Jakarta, wapresri.go.id – Para pendiri bangsa (founding fathers) telah berhasil merumuskan Pancasila sebagai dasar dan ideologi negara, serta merumuskan Undang-Undang Dasar 1945 (UUD 1945) sebagai konstitusi negara yang terus harus dipertahankan sebagai konsensus nasional. Hal ini mengingat Pancasila merupakan pemersatu bangsa Indonesia yang majemuk.

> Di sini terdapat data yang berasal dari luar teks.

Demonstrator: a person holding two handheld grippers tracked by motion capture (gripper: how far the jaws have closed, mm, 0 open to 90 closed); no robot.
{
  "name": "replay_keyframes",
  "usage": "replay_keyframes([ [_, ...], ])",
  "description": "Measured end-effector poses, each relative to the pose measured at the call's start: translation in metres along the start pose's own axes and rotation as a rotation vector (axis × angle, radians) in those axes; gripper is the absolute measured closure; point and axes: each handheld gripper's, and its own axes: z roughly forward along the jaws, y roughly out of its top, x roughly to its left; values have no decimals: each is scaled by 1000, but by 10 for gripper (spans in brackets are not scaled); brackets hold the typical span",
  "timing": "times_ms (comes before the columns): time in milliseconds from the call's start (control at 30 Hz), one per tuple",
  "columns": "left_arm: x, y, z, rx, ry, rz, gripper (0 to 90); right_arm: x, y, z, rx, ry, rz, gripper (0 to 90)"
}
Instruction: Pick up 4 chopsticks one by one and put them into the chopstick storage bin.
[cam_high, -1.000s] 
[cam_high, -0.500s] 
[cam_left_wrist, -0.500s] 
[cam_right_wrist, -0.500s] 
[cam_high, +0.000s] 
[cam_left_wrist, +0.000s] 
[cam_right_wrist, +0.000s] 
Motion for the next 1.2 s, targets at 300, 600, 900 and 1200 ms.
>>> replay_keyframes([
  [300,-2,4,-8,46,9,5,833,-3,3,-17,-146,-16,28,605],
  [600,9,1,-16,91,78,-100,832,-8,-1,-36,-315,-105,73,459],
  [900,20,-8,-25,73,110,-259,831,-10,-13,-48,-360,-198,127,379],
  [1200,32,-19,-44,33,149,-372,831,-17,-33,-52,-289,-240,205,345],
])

Sehingga, walaupun telah dilakukan beberapa amandemen pada UUD 1945, Pancasila tetap sama.
“Meski telah dilakukan perubahan UUD dari waktu ke waktu, bangsa Indonesia tetap bersepakat menjadikan Pancasila sebagai dasar dan ideologi negara dengan rumusan yang ada sekarang ini, yakni rumusan yang ditetapkan pada 18 Agustus 1945,” ujar Wakil Presiden (Wapres) K. H. Ma’ruf Amin pada acara Simposium Nasional dengan tema “Studi dan Relasi Lintas Agama Berparadigma Pancasila (SIGMA Pancasila) melalui konferensi video di kediaman resmi Wapres, Jalan Diponegoro Nomor 2, Jakarta Pusat, Kamis (10/09/2020).
“Hal ini sekaligus menjadi bukti yang kuat bahwa Pancasila adalah titik temu (kalimatun sawa’) bagi agama, suku, ras, dan golongan yang beragam di Indonesia,” tambahnya.

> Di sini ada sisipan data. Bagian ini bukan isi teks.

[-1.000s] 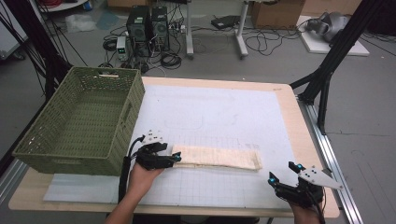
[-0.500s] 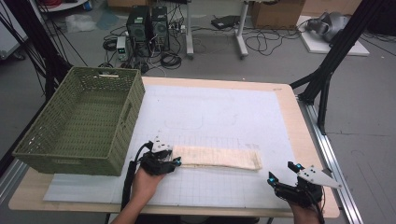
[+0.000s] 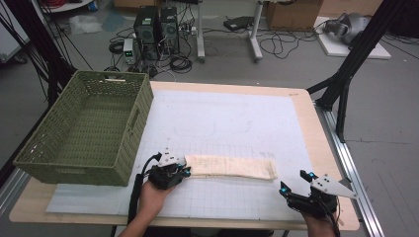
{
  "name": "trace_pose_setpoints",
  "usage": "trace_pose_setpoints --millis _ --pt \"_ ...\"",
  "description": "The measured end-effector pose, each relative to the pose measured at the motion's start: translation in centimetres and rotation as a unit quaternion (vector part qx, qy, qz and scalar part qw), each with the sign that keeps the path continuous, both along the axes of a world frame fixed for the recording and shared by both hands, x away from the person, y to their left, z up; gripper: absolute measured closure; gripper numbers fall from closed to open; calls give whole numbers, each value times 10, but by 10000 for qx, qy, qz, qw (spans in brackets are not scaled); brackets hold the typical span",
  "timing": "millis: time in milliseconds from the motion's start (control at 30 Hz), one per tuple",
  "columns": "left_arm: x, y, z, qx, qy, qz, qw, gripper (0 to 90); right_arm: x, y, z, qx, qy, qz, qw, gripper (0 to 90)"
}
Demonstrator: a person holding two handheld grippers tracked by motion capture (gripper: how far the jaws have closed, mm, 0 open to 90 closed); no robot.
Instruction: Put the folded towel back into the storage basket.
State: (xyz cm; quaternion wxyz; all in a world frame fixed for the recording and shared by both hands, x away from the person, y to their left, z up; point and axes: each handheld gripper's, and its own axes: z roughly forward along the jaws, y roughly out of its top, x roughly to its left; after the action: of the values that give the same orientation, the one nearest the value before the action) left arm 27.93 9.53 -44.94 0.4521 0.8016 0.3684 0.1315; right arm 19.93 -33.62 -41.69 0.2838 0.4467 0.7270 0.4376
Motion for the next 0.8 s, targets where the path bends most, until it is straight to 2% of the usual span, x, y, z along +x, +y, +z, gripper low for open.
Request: trace_pose_setpoints --millis 100,200,367,500,567,600,633,700,733,800 --pt "-4 6 1 -45 -117 -90 9999 823 5 3 0 119 20 -77 9999 188" --pt "-5 11 2 -129 -219 -96 9996 823 12 9 -1 117 26 -17 9999 171" --pt "-3 14 7 -302 -205 -72 9993 820 24 22 -1 32 42 35 10000 171" --pt "-4 18 6 -321 -186 -37 9993 819 39 26 0 192 71 3 9998 168" --pt "-5 19 6 -346 -174 -30 9992 817 44 28 -5 145 229 -35 9996 181" --pt "-6 19 6 -354 -179 -37 9992 816 47 29 -11 156 434 -19 9989 249" --pt "-6 20 6 -369 -183 -26 9991 816 47 29 -11 156 434 -19 9989 249" --pt "-6 21 6 -409 -161 -3 9990 815 50 28 -21 99 665 -12 9977 285" --pt "-6 22 6 -419 -156 8 9990 815 50 28 -21 99 665 -12 9977 285" --pt "-5 23 6 -412 -159 22 9990 815 53 28 -26 125 810 -32 9966 279"
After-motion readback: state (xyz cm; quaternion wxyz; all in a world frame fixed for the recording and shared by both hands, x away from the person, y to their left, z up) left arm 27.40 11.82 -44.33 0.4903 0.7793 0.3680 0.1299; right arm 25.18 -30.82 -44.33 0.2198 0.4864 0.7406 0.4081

Sebagai ideologi negara, tambah Wapres, Pancasila merupakan pemersatu bangsa Indonesia yang majemuk sebagai hasil kesepakatan dari para pendiri bangsa (dalam bahasa Arab kesepakatan itu disebut mitsaq). Pancasila juga telah menjadi konsensus nasional (al mitsaq al watani) dari semua golongan masyarakat Indonesia. Dalam Islam, mitsaq juga sudah terjadi sejak dahulu.
“Bagi umat Islam al mitsaq al watani itu mempunyai landasan keagamaan yang kuat pada sejarah terjadinya kesepakatan Nabi dengan kelompok-kelompok non-muslim di Madinah yang kemudian disebut dengan Mitsaqul Madinah (populer disebut Piagam Madinah),” terangnya.
Lebih jauh Wapres menguraikan bahwa dalam Alquran juga ditegaskan dengan mengutip kitab suci Al-Quran surat An-Nisa ayat 92 yang artinya “Apabila di antara kamu (umat Islam) dan sesuatu kaum (non-muslim) telah terjadi kesepakatan (al mitsaq), maka harus saling menjaga kesepakatan tersebut.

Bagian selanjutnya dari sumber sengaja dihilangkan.